When she was brought in for questioning, she didn’t put up much of a fight. She knew she had now caused someone else to experience the same sort of hollow in which there is no filling, an injustice that sits heavier than any conceivable pushback. It was a hard thing for the townsfolk to remain supportive of her. A few friends from the Lutheran church, some of whom she had grown up with, went to Sunday School with, been to the baptism of each other’s children, continued to bring her baked goods and casseroles as she awaited trial. Her husband paid her bail, but didn’t want to talk to her much after that. He’d seen a brutality unbecoming of companionship. Despite her expressions of sorrow for how she handled herself, he sensed a gratification fulfilled that she would never admit to. There was an unspoken agreement in the community not to demonize Mrs. Lockwood, she was a victim too, though unraveled and rewired, and Cody’s mother now needed the same kind of rallying that occurred around the flag football field. The new focus of everyone’s sympathy wanted nothing to do with ribbons, she made public statements that were ambivalent, both respecting Mrs. Lockwood’s grief but desiring of appropriate punishment. In her private fantasies she imagined driving her son’s murderess’ head into the glass case instead, pulling her neck back over the jagged edges until the carotid artery painted the desserts with a cherry red. Her imagination would lose control of the scenario, and Cody’s frightened face would appear on the other side of the counter, and she would cry so hard she couldn’t breathe.

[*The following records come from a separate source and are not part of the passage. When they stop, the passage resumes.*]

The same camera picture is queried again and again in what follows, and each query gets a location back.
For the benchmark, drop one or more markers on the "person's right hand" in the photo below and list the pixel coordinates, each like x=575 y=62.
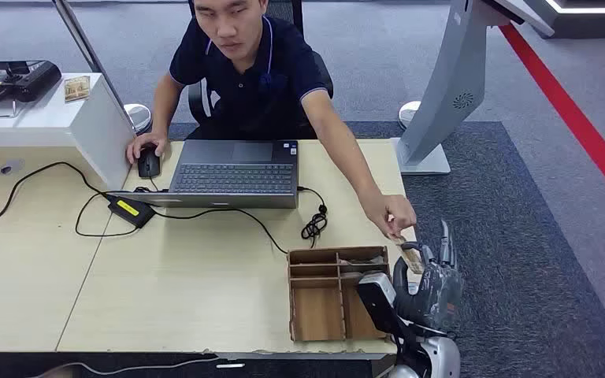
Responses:
x=151 y=138

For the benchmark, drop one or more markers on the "person's left hand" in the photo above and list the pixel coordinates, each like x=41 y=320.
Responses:
x=388 y=211

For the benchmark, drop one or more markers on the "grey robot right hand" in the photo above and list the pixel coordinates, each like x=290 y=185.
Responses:
x=430 y=297

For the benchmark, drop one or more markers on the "black computer mouse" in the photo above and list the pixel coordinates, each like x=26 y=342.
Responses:
x=149 y=164

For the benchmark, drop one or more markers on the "brown patterned ID card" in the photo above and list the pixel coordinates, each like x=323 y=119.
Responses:
x=413 y=260

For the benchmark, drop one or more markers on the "person's right forearm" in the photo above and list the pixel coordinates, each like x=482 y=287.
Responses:
x=159 y=115

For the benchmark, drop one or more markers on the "person's left forearm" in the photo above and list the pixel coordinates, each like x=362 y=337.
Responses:
x=347 y=154

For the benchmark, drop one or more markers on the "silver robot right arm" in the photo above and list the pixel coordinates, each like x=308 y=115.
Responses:
x=441 y=357

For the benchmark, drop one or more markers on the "room key card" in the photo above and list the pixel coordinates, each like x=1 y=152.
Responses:
x=365 y=261

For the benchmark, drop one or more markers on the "person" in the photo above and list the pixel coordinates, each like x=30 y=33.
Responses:
x=250 y=78

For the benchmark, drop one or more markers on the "black card reader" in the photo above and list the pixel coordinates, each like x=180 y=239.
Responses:
x=26 y=78

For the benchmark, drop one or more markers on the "black power adapter yellow label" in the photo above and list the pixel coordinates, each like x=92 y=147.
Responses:
x=130 y=210

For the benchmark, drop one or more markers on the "dark grey rug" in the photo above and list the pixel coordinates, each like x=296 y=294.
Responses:
x=490 y=235

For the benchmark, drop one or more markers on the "grey laptop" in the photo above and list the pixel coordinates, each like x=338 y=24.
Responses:
x=234 y=177

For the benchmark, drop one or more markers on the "round silver base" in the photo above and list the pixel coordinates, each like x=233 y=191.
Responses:
x=407 y=112

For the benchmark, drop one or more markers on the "white riser stand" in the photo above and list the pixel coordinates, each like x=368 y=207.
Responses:
x=47 y=122

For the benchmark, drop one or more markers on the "wooden compartment tray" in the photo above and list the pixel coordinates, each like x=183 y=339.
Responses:
x=318 y=313

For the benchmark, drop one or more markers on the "metal pole with round base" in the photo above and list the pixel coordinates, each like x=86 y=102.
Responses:
x=86 y=44

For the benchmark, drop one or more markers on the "grey desk grommet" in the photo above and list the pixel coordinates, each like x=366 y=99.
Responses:
x=10 y=167

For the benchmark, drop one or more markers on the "grey kiosk stand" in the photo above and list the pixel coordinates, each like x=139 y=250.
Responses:
x=454 y=78

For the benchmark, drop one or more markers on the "white sticker strip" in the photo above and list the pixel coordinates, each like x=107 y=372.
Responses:
x=229 y=365

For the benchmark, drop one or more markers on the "dark platform with light strip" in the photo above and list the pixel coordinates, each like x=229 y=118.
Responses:
x=594 y=23

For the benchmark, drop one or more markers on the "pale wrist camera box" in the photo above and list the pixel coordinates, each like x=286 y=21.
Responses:
x=378 y=287

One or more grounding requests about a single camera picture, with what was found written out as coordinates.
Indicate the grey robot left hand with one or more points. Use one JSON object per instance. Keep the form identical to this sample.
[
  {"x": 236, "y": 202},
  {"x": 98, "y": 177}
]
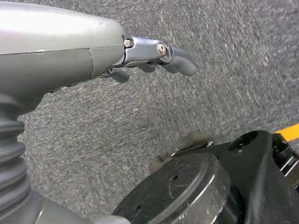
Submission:
[{"x": 58, "y": 46}]

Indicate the robot left arm ribbed sleeve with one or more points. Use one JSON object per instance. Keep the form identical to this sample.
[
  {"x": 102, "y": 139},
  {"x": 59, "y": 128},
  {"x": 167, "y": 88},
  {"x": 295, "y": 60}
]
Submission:
[{"x": 11, "y": 160}]

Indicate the yellow floor tape marking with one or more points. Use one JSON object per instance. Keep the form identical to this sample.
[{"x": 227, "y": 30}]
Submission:
[{"x": 289, "y": 133}]

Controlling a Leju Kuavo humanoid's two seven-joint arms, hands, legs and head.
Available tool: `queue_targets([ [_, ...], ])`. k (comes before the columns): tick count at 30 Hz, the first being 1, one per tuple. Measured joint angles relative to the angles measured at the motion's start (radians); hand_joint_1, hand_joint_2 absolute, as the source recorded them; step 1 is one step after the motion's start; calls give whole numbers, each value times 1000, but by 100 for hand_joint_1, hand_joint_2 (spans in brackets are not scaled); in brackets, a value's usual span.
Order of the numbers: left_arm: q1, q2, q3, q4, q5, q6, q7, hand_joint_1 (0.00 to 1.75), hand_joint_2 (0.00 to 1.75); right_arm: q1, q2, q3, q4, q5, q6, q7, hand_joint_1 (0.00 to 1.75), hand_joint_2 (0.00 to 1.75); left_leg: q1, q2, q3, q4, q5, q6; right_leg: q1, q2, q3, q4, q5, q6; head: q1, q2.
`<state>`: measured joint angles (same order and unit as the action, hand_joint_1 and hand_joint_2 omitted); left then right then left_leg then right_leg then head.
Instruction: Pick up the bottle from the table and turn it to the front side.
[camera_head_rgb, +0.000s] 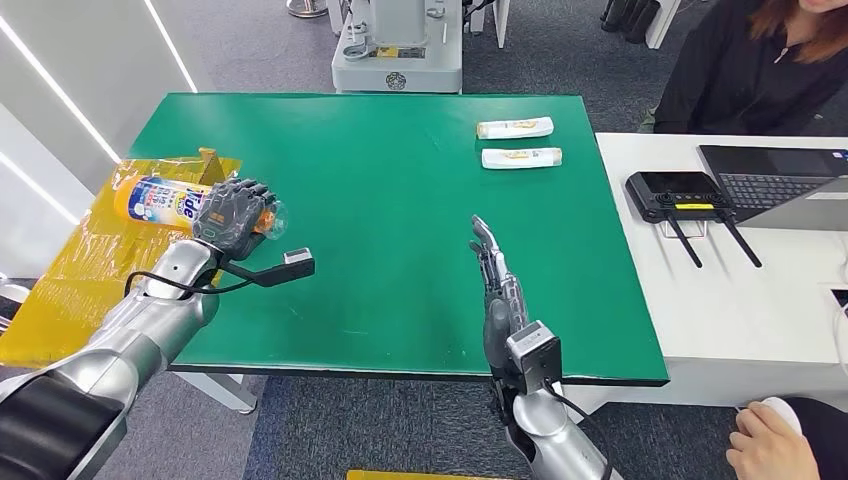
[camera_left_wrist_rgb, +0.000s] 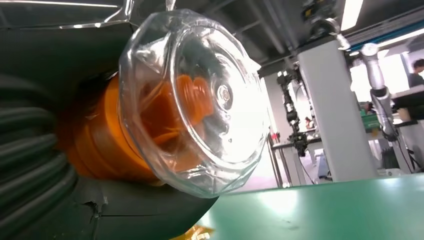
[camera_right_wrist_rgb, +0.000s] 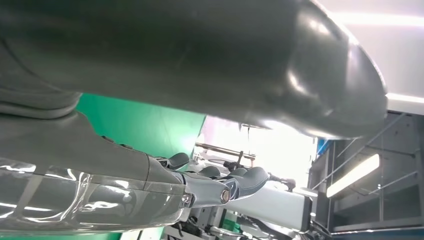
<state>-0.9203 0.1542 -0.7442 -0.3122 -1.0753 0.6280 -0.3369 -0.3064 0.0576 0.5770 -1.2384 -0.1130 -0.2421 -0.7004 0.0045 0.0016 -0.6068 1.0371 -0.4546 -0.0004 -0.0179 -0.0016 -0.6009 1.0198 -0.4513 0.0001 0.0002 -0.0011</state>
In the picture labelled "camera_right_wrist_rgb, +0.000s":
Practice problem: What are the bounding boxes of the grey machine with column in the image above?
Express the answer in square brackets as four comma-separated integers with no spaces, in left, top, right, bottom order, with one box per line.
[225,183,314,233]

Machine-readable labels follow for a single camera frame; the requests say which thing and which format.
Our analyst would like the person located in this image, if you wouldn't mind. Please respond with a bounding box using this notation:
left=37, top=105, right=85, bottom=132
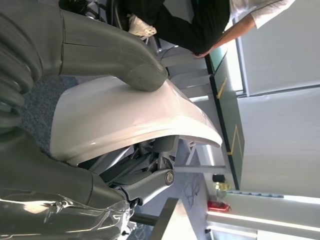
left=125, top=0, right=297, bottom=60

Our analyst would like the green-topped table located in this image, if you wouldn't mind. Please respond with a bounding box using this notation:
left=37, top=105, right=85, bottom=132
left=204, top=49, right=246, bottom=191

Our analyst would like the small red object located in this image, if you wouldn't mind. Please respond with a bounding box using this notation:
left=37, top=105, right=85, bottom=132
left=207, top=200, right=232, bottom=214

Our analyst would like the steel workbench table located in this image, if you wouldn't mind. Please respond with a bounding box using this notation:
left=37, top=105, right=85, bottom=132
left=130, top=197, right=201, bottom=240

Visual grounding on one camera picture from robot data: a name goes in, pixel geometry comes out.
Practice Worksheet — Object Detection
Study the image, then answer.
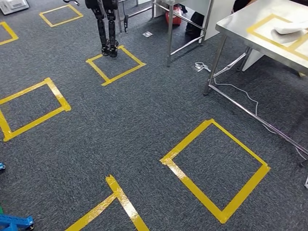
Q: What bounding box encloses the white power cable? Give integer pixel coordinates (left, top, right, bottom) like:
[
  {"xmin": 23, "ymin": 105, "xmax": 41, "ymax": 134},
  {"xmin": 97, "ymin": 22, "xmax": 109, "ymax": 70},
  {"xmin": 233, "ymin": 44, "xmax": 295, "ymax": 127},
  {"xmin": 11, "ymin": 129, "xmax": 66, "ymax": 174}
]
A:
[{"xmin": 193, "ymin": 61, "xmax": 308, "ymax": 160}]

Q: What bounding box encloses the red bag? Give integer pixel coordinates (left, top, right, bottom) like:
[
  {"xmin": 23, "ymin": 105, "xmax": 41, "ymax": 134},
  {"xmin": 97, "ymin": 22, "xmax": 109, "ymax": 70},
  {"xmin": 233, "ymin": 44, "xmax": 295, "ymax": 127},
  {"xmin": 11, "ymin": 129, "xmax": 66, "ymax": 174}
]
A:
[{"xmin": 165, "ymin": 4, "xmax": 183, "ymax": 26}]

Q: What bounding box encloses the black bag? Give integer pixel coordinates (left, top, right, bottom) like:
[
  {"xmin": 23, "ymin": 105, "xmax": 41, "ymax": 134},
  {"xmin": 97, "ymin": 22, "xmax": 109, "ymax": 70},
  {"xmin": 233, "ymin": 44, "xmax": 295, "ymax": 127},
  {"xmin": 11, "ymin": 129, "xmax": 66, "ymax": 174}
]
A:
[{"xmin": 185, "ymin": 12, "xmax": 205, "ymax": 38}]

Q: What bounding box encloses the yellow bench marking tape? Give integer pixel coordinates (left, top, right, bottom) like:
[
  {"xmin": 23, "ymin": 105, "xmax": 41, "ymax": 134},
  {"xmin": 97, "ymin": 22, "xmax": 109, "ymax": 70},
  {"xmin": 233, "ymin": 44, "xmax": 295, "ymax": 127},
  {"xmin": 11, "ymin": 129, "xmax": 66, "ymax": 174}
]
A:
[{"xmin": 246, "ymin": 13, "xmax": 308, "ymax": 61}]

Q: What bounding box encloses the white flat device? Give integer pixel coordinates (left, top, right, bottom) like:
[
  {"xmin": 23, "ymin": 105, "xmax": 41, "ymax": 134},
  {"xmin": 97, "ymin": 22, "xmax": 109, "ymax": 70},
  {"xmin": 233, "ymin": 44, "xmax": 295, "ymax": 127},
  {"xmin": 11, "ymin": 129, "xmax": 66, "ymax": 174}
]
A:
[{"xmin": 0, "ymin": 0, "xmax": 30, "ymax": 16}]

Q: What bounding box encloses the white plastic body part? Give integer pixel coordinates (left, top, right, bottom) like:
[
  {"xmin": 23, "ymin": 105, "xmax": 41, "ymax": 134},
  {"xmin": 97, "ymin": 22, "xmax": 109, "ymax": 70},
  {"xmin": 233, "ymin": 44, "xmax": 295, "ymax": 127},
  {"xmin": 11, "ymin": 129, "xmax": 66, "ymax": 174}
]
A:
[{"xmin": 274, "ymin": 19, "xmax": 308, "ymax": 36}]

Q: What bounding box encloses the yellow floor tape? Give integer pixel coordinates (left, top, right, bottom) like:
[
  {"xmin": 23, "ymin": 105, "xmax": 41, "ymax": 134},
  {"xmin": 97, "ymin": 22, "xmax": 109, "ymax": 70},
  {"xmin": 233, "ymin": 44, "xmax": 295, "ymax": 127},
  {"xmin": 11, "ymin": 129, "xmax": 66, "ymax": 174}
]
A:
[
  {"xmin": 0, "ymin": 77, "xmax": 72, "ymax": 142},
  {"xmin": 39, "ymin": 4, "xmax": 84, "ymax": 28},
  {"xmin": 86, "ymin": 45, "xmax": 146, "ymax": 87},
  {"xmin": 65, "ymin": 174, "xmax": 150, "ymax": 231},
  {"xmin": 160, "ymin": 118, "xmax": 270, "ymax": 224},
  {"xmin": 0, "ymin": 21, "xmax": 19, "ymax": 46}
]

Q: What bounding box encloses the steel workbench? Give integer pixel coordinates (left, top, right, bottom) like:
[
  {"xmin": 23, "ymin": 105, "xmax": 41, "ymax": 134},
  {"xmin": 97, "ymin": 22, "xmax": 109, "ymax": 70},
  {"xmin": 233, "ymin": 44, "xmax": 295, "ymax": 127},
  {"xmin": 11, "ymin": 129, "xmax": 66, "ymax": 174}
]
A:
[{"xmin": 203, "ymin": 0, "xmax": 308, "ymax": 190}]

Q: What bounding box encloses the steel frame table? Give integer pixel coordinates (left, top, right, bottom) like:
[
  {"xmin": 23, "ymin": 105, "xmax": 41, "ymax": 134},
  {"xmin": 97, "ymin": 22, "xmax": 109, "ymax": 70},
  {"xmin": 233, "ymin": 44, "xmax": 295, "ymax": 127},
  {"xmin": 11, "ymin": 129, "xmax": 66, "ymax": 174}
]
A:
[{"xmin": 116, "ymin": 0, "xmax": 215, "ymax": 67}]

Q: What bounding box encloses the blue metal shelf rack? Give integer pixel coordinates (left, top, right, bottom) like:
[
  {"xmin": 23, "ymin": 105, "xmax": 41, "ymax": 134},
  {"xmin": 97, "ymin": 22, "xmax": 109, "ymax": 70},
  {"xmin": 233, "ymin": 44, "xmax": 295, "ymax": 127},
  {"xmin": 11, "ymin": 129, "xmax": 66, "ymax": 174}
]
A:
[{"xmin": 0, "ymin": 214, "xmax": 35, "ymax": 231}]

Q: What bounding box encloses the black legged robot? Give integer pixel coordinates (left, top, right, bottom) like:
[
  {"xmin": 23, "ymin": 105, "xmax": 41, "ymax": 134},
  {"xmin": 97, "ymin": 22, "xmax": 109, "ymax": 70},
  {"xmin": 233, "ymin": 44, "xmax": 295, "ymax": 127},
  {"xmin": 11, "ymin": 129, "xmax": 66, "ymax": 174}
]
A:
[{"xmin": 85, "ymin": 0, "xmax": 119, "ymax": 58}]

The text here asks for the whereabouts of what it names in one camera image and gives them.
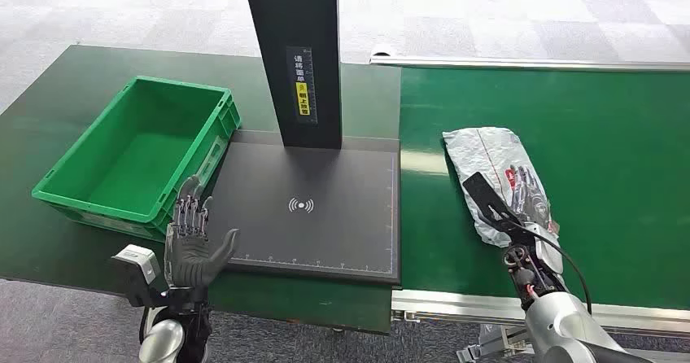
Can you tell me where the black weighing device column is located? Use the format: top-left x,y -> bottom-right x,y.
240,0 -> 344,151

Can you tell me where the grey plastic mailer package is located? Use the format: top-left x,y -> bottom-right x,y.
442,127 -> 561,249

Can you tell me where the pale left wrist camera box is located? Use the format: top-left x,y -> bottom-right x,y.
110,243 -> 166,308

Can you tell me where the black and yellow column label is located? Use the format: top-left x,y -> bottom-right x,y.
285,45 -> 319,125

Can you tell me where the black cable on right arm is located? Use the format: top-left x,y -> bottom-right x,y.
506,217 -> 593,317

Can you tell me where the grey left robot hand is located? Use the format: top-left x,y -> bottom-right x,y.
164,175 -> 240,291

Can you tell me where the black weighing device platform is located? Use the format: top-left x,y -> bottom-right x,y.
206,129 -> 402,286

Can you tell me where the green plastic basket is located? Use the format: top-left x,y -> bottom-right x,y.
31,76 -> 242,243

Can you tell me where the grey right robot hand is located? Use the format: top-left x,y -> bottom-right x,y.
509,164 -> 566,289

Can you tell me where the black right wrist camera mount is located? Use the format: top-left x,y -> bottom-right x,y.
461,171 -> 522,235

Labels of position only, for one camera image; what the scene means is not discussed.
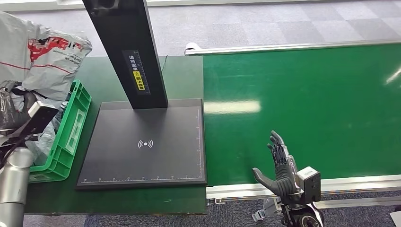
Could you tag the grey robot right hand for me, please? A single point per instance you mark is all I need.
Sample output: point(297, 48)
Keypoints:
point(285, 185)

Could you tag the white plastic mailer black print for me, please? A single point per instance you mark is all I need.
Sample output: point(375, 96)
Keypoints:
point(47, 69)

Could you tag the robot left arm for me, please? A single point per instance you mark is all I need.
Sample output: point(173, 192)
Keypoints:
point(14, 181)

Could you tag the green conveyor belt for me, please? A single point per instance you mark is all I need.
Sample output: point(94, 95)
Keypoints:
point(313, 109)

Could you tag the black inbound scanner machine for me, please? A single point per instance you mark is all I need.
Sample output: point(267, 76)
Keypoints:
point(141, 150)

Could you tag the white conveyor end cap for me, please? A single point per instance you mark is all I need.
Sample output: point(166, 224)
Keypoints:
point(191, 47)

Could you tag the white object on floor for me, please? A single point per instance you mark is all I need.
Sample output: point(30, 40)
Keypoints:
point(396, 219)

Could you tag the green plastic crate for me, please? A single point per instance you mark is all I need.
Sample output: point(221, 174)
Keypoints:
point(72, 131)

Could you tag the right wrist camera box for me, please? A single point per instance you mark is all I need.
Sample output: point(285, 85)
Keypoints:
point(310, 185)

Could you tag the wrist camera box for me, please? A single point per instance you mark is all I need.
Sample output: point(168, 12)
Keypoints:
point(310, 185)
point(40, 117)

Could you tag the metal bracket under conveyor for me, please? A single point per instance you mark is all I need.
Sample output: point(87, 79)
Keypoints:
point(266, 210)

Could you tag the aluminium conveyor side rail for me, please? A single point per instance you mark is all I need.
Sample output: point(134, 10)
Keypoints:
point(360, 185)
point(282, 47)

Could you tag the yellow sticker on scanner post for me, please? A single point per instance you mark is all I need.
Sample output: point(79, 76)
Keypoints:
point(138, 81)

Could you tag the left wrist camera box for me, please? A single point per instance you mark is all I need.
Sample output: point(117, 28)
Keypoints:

The prosecution team was kind to Mrs. Lockwood, as she pled guilty to second degree manslaughter, for a conviction of 7 years in the state penitentiary for women. Mr. Lockwood would only visit her on holidays. He used to like to travel to Europe, but couldn’t afford that after balancing out the legal fees. He’d still travel around New England, sometimes send her postcards, scribbling notes of how much he wished their son was with him, but he never, ever mentioned how much he wished she were also there with him. Whereas Mrs. Lockwood pumped Lance up with football dreams, he cherished the evenings he read to him before bed. In his mind they were taking trips together in his imagination: if it was science fiction, they were off to the moon as a duo. He still tried to take those imaginary trips but they fell flat now that they weren’t backed by possibility.
She wasn’t allowed to bring those ribbons to wear over her prison jump suit. She didn’t want anything to do with them either. She now considered them a prop, easily absorbent of wrath, spreading malcontent ripples like a bullfighter’s flag. If you see the shadow in the glass, the one I mentioned previously, you can sometimes see a black ribbon, transparent, fluttering, falling, in the faint reflection too.